Brick City: Newark's Real Reality Show

Sundance Channel
Sundance Channel

In the first few minutes of Brick City, a five-episode miniseries airing this week on the Sundance Channel, it’s easy to see the parallels to HBO’s The Wire. Young and charismatic Newark Mayor Cory A. Booker, 40, is the black Tommy Carcetti. Newark’s gangbangers are Baltimore’s drug kingpins. Then there’s the police director and police chief locked in a very Baltimorean, who’s-the-Man power struggle—fighting to “keep crime down.”


If you’re looking for some real television—real-life, riveting, can’t-wait-till-the-next-episode television—then set your DVRs to Brick City, a real-life television series on the city of Newark’s politics, crime and effort toward community renewal.

Directed by Mark Benjamin and Marc Levin (with Forest Whitaker as executive producer), Brick City trains an unblinking eye on the problems of the city, confronting the viewer with the same problems facing too many of America’s cities. From the 10-year-old boy killed by a stray bullet in the opening scene to a bus load of kids with absentee fathers on Father’s Day, there’s plenty of upset to go around. In one of the most gut-wrenching scenes, you get a peek into Newark’s broken school system as the principal of Central High School tells a group of students that the 10-year-long, $100 million construction of their new school might not be finished in time for the new semester. “They done promised this building for us, and we still didn’t get it. It ain’t right,” one girl says. “I feel like Walter Younger in Raisin in the Sun. We’re being turned away from our new home,” says the school’s principal, Ras Baraka.

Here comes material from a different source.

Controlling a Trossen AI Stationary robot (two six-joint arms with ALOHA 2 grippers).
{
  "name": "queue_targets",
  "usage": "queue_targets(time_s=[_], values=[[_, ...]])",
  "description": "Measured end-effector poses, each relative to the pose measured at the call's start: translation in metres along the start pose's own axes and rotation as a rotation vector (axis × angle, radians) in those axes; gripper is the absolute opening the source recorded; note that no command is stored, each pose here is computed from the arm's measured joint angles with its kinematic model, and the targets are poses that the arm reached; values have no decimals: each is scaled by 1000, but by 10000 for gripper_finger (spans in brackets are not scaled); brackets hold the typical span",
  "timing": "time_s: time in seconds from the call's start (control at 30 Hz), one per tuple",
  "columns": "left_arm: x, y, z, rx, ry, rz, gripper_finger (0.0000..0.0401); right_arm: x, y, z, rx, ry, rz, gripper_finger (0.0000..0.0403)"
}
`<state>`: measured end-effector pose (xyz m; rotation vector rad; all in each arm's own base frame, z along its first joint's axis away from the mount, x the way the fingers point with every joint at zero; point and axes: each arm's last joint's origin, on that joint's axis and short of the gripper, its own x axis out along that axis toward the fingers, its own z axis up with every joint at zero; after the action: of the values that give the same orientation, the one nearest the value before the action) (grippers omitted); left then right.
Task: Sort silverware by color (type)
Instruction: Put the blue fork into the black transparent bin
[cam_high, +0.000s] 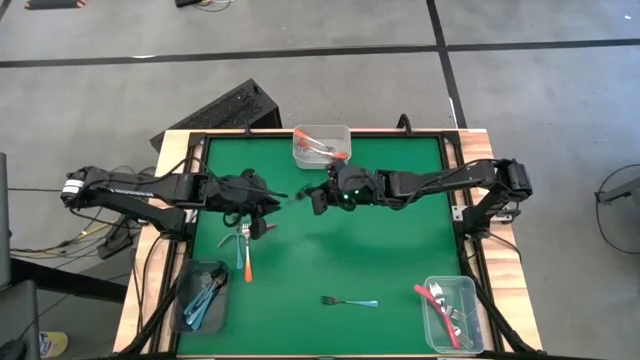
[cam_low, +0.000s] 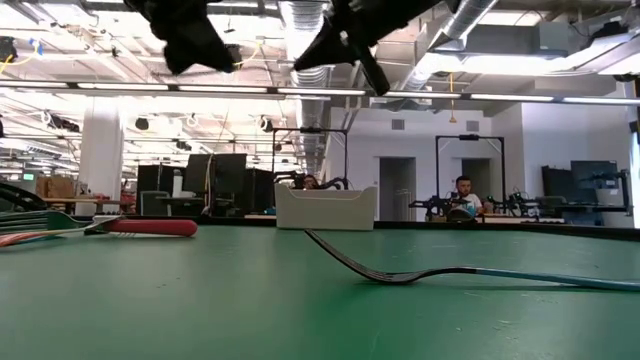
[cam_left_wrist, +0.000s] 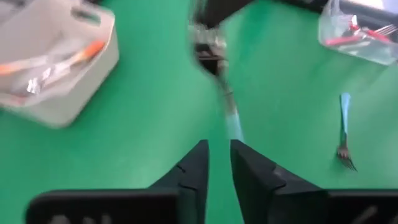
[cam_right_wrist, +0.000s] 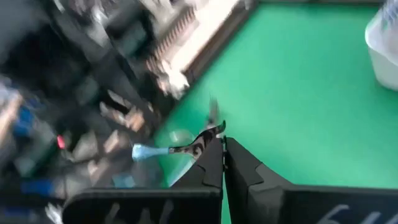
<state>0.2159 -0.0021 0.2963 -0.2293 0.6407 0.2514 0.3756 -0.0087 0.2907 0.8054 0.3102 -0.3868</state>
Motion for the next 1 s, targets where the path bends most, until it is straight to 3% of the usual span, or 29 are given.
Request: queue_targets(time_s=[0.17, 0.4, 0.5, 0.63, 1.0], values=[[-29, 2, -1, -94, 74, -58, 97, 0, -6, -9, -40, 149, -1, 11], [-69, -5, -8, -170, 20, -223, 121, 24, 23, -23, -119, 134, 302, 9], [-85, -7, -11, -207, -16, -258, 122, 39, 37, -37, -138, 175, 322, 9], [-100, -5, -17, -271, -45, -255, 122, 68, 65, -50, -169, 190, 360, 9], [-110, 4, -37, -433, -18, -51, 122, 146, 115, -67, -321, 199, 364, 9]])
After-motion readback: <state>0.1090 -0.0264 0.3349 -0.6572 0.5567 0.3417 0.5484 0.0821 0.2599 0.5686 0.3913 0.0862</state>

The kids, who had to pack up their own dilapidated school, looked upon the sea of brown boxes filled with textbooks and school supplies with the realization that they had been left behind.

Brick City is not a lame, bureaucratic political drama. Nor is it a staged set of confessionals about the troubles of governing a city in the process of renewal. Instead, it provides an all-access pass into Newark’s public sector. The camera stays trained on all the action, from the city budget meetings and community speakouts to Blood barbecues and midnight 3-on-3 basketball tournaments. Each episode is broken up into vignettes set off by quotes from the power players and the community members—no cheesy narration, no seemingly scripted camera-on-character interviews à la VH1 or Bravo.

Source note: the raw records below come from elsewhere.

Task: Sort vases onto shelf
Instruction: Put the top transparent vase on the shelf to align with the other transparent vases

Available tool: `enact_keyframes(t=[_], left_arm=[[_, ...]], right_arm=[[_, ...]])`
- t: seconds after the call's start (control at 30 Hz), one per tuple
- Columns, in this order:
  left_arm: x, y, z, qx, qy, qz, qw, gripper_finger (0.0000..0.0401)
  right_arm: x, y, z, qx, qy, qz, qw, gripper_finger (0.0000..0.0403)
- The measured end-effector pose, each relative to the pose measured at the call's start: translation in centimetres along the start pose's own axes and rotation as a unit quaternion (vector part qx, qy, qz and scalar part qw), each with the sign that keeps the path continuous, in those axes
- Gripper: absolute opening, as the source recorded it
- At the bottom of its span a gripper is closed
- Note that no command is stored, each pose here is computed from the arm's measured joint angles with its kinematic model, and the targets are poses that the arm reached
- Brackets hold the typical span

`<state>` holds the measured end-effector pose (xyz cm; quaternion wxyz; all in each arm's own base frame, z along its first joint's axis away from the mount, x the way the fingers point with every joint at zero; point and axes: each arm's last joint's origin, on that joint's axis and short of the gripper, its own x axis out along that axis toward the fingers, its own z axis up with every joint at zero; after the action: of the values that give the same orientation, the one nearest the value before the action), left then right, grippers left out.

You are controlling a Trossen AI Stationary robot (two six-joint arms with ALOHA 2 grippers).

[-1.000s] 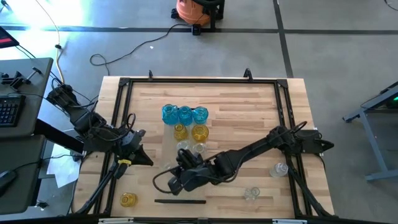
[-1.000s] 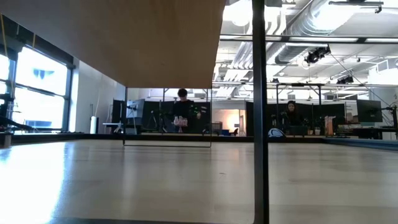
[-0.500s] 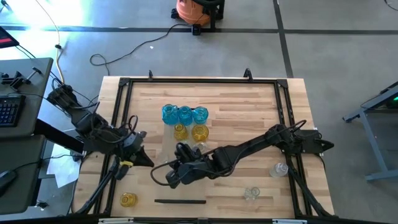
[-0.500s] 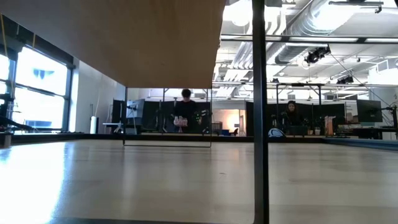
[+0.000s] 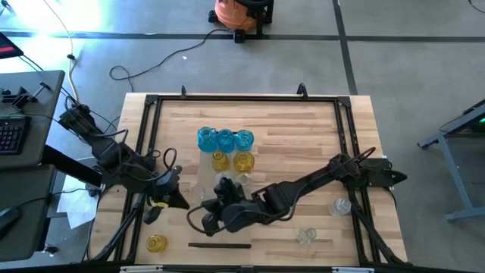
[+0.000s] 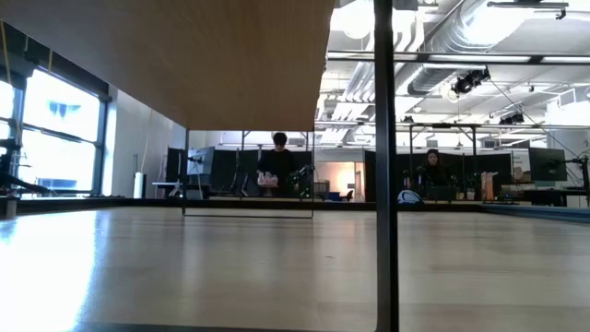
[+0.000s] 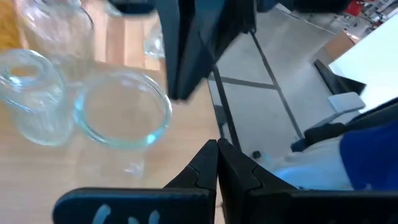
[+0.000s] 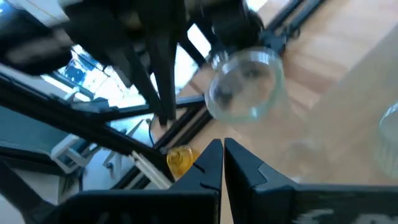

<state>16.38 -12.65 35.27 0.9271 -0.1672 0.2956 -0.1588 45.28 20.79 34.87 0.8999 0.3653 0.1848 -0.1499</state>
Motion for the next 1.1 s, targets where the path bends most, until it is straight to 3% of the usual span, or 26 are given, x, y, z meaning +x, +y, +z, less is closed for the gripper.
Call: enact_keyframes(t=[0.13,0.23,0.43,0.8,1.1], left_arm=[[0.3,-0.5,-0.4,-0.013,0.022,-0.023,0.999,0.0],[0.7,-0.9,-0.7,-0.017,0.029,-0.021,0.999,0.0],[2.0,-1.4,-1.4,0.005,0.005,0.047,0.999,0.0],[5.0,-1.2,-2.1,-0.002,-0.009,0.14,0.99,0.0],[5.4,-0.9,-2.1,-0.008,-0.008,0.155,0.988,0.0]], right_arm=[[-1.7,1.0,0.6,-0.025,-0.041,0.001,0.999,0.0],[-3.0,1.3,0.9,-0.064,-0.088,-0.03,0.994,0.0],[-4.2,0.6,1.7,-0.146,-0.169,-0.13,0.966,0.0],[-4.8,-1.0,2.8,-0.26,-0.224,-0.262,0.902,0.0],[-7.2,-1.3,6.0,-0.319,-0.214,-0.285,0.878,0.0]])
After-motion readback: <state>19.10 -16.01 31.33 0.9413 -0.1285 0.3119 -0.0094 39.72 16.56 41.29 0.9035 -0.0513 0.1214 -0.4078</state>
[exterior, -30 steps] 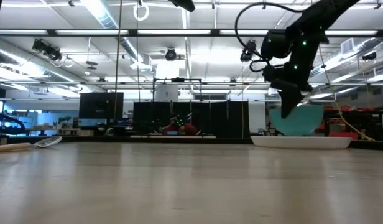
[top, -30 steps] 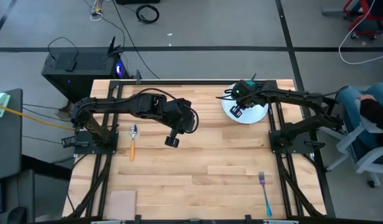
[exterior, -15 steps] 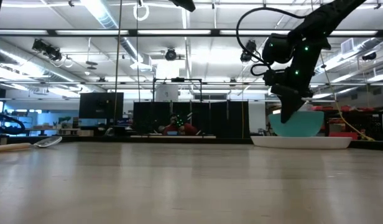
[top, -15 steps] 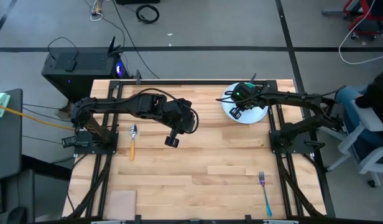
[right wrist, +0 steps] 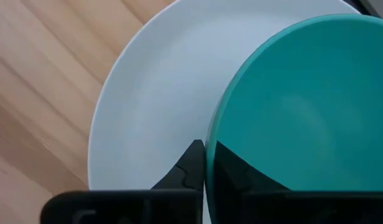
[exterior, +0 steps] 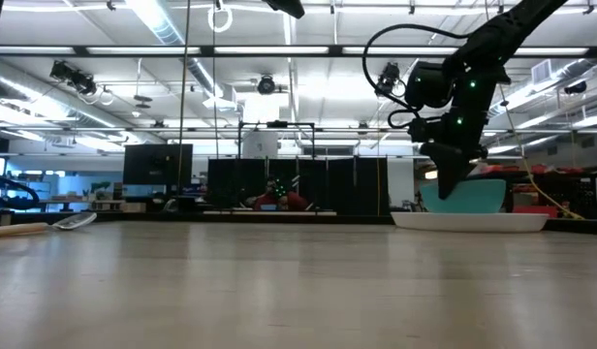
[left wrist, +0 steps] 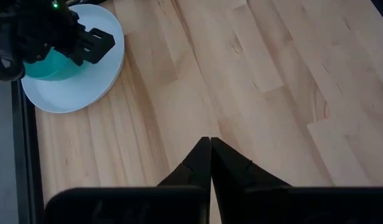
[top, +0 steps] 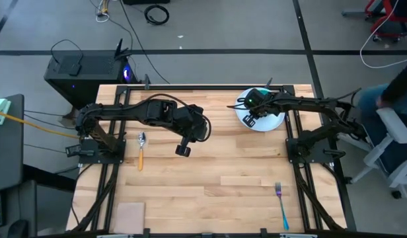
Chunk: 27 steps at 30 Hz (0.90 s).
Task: Set table place
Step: Put the green bowl on the blue plate, then put the yellow spoon into the green bowl
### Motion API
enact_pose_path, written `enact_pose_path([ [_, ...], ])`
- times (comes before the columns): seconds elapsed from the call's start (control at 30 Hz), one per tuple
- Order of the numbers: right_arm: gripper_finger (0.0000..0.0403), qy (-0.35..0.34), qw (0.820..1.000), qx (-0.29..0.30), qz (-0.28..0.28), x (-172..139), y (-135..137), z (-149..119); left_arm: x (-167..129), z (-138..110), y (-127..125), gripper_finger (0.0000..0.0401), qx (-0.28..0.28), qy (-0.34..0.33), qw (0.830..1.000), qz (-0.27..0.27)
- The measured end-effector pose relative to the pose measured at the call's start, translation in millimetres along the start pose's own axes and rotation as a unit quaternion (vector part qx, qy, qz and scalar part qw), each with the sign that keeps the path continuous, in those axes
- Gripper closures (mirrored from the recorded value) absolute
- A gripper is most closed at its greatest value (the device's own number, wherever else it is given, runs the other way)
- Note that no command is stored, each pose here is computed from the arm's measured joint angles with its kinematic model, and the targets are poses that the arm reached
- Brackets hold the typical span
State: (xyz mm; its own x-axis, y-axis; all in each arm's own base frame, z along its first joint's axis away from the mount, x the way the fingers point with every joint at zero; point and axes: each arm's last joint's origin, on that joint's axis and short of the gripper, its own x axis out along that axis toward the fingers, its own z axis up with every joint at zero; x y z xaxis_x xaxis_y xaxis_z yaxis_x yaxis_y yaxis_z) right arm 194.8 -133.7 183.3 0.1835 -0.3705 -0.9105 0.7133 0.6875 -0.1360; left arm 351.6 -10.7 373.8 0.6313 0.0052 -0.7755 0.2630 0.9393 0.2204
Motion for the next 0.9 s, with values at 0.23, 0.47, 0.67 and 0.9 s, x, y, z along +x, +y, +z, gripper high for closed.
enact_pose_path([
  [0.23,0.0343,-0.001,1.0,0.002,0.001,-0.2,0.0,0.1,0.0,0.0,0.0,0.0389,0.0,0.0,1.0,0.0],
  [0.47,0.0308,-0.001,1.0,0.001,0.001,-0.2,0.0,0.1,0.0,0.0,0.0,0.0395,0.0,0.0,1.0,0.0],
  [0.67,0.0282,-0.004,1.0,-0.006,0.001,-6.1,-0.3,6.1,0.0,-0.4,1.0,0.0383,-0.031,0.001,1.0,0.001],
  [0.9,0.0275,-0.006,1.0,-0.002,0.002,-26.7,-2.1,23.0,0.1,-0.9,1.5,0.0395,-0.047,0.004,0.999,0.009],
])
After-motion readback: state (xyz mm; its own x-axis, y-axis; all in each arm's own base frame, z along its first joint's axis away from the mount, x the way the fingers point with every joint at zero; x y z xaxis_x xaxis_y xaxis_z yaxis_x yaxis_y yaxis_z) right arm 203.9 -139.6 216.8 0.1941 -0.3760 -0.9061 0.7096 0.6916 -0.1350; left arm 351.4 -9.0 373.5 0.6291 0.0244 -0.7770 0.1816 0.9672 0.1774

There are lots of compelling stories here. It’s easy to get hooked on the real-life soap opera of Jayda Jacques and Darel “Creep” Evans, two gangbangers caught up in a Romeo and Juliet type of relationship. She’s a Blood. He’s a Crip. Both now inactive members, they’ve turned their lives around, focusing on their two kids and baby on the way, and also steering the young people around them down a different path from the one they originally took. Creep mentors young boys at Integrity House, a therapeutic community for people seeking a lifestyle change. As part of her self-improvement program, Jayda started Nine Strong Women, a nonprofit group, to teach young girls that they “don’t have to bang to prove a point.” You’ll root for Jayda and Creep to win, even as she faces a four-year-old assault charge that could put her in jail and after she kicks Creep out for allegedly messing around with his ex-girlfriend.

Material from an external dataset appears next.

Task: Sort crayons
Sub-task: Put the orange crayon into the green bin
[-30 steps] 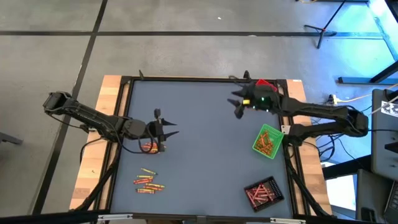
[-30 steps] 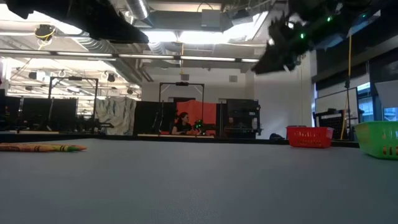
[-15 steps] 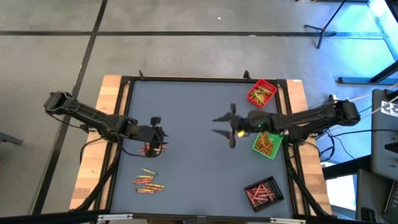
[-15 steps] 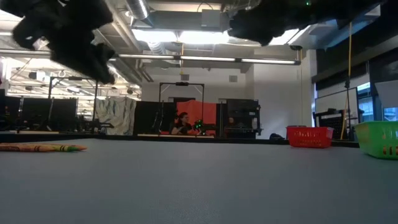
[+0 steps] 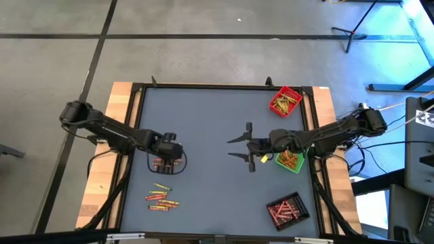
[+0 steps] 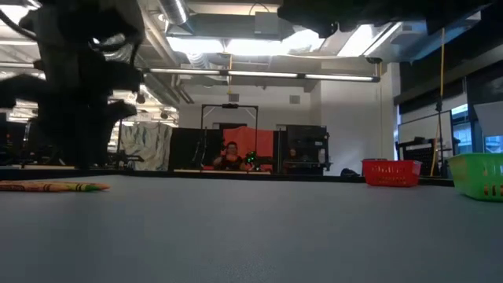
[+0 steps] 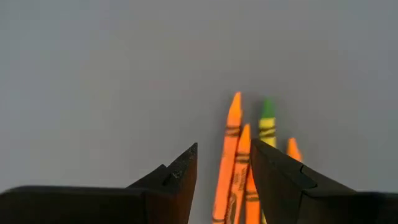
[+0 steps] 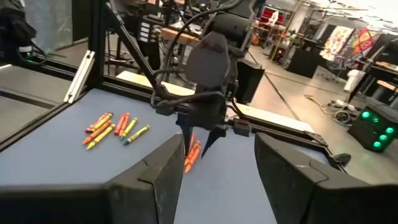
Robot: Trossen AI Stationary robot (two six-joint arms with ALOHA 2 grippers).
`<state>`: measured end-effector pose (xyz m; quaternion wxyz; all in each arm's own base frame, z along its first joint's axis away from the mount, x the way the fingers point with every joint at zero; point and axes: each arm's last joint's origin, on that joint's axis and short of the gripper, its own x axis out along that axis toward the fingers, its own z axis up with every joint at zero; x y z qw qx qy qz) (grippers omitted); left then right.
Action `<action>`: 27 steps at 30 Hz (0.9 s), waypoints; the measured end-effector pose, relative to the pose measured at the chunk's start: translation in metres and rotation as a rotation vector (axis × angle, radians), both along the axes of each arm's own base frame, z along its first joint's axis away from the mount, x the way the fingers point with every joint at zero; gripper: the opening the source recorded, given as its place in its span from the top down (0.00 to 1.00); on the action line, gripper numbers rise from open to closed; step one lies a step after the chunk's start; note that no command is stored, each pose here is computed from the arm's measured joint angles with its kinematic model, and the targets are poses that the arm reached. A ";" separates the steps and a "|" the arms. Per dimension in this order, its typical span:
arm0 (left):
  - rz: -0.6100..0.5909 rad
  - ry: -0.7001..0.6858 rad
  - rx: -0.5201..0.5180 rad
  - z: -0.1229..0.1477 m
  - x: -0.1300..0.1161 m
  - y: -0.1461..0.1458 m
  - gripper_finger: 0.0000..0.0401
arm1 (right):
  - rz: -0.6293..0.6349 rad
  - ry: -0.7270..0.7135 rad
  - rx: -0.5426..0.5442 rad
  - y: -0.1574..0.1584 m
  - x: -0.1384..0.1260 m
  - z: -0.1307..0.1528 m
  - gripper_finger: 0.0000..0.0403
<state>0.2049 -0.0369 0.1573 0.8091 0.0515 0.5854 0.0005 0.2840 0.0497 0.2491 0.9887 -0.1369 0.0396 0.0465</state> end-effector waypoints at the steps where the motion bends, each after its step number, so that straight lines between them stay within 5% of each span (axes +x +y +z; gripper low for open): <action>1: 0.007 0.019 0.003 -0.003 0.001 0.001 0.67 | 0.001 0.004 0.000 0.000 0.000 0.000 0.51; 27: 0.008 0.066 -0.067 -0.007 0.008 0.010 0.67 | 0.008 0.020 0.000 0.000 0.000 -0.002 0.51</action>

Not all of Newark’s residents were happy with Hollywood’s coming to town. Early in the first episode, a man aggressively approaches the camera man yelling, “Go find some black people having a good f***ing time! This ain’t a lead-in to Oprah!”


But for the last 40 years, the good times have been few and far between in Newark. The embattled city is still recovering from the 1967 riots; its last three mayors—Hugh J. Addonizio, Kenneth Gibson and Sharpe James—were indicted on criminal charges. In 1996, Time magazine called it “the most dangerous city in the nation.” But now, Booker, who was elected in 2006, has restructured the police department, implemented a job program for recently released felons and started a summer internship program for high school students. The city’s homicide rate decreased by more than 30 percent in 2008. “Crime is down; shootings are down.” That’s what you’ll hear over and over, and over again, in between Booker’s inspiring speech to the police academy and quick pep talks to students and anyone who’ll listen.

Throughout the series, you’ll meet other members of the community who are just as hopeful about their city. There’s “Street Doctor” who, perhaps in a nod to Bill Cosby’s 2004 “Pound Cake Speech,” passes out Entenmann’s cakes to local kids to keep them off the streets. There’s Baraka (son of renowned writer Amiri Baraka), the Central High principal, and Todd Warren, the vice principal, who teach a class of teenage boys how to tie a tie. When they ask the class whose father was not in their lives, nearly everyone in the class raises his hand.


So, yes, in some sense, Brick City tells the same old sad story of ghetto life: fatherless kids, gang-ridden streets and ambitious politicians. But ultimately, it is a story about hope and the community that heralds it.

To that end, it’s a shame that Brick City will last only through the week. The miniseries proves that reality TV, in its realest and truest form, can be art.


Erin Evans is a copy editor and writer for The Root.